> [Task to complete] If a line below contains the string "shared", copy it out.

> [Data section]
━━━━━━━━━━

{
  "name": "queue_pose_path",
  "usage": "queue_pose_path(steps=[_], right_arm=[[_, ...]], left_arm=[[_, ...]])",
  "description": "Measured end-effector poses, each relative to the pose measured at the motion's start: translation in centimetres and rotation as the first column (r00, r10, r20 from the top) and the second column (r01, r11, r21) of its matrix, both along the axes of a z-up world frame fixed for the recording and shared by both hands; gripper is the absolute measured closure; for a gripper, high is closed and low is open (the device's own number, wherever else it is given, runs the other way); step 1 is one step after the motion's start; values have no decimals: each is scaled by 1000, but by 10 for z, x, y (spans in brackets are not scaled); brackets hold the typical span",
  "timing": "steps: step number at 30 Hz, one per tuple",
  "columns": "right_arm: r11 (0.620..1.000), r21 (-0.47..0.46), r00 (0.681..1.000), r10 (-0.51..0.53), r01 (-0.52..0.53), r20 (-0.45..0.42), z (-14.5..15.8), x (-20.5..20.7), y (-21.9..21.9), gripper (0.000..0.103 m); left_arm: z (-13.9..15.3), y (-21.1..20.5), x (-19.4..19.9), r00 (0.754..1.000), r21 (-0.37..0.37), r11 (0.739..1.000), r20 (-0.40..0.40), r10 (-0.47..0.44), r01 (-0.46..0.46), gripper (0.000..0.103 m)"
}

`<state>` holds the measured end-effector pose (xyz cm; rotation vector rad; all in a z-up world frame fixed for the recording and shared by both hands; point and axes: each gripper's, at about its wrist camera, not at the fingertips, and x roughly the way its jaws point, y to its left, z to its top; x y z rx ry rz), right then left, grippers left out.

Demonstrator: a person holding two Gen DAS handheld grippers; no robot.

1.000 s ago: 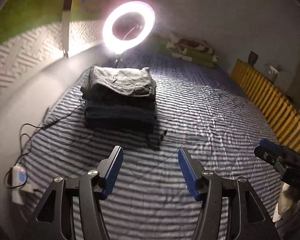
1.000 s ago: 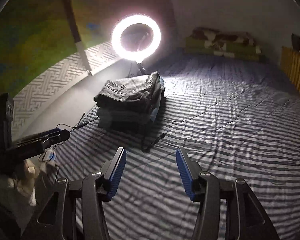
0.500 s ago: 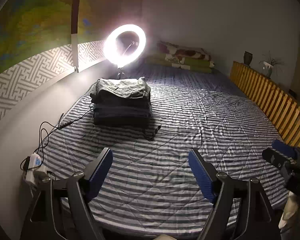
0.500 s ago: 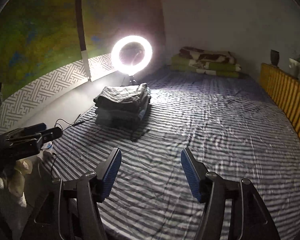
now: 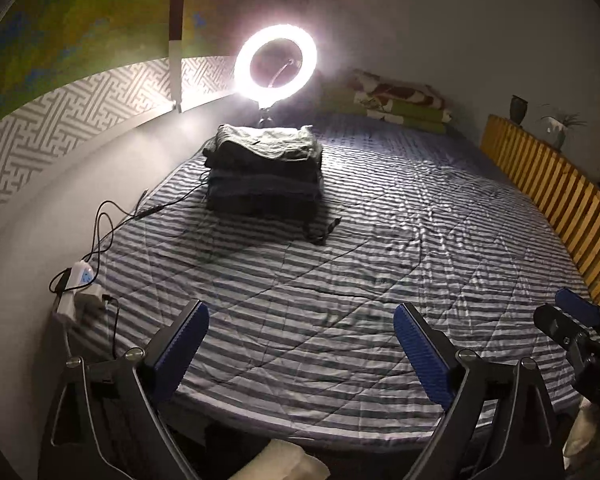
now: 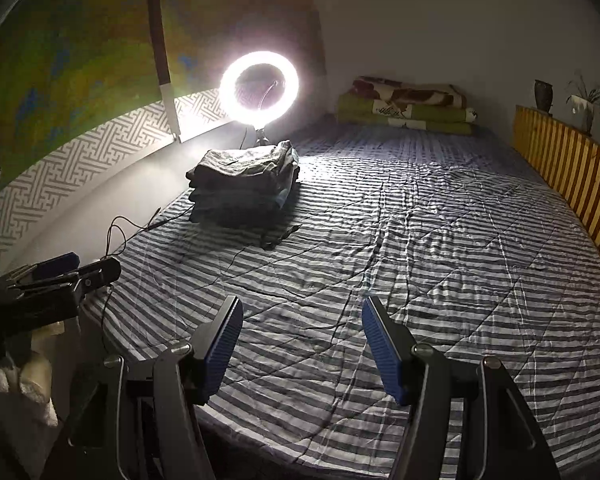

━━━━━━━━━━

> [Response]
  "description": "Measured end-effector poses, each relative to the pose measured at the motion's start: translation in centimetres and rotation as the first column (r00, r10, r20 from the top) and the second column (r01, r11, r21) of its matrix, both along the axes of a z-up world frame fixed for the recording and shared by both hands; gripper is the absolute measured closure; for a gripper, high is closed and low is open (the device's own number, wherever else it is given, runs the other way); step 1 is one step after the motion's start; values have no decimals: each is scaled by 1000, but by 10 for z, x, y (spans in brackets are not scaled); brackets hold the typical span",
`<state>` holds the measured end-effector pose (xyz cm; rotation vector rad; all in a z-up world frame fixed for the recording and shared by both hands; point and axes: each gripper's, at about its wrist camera, not at the fingertips, and x roughly the way its jaws point, y to its left, z to its top; x y z rx ry rz), right then left, grippers left out.

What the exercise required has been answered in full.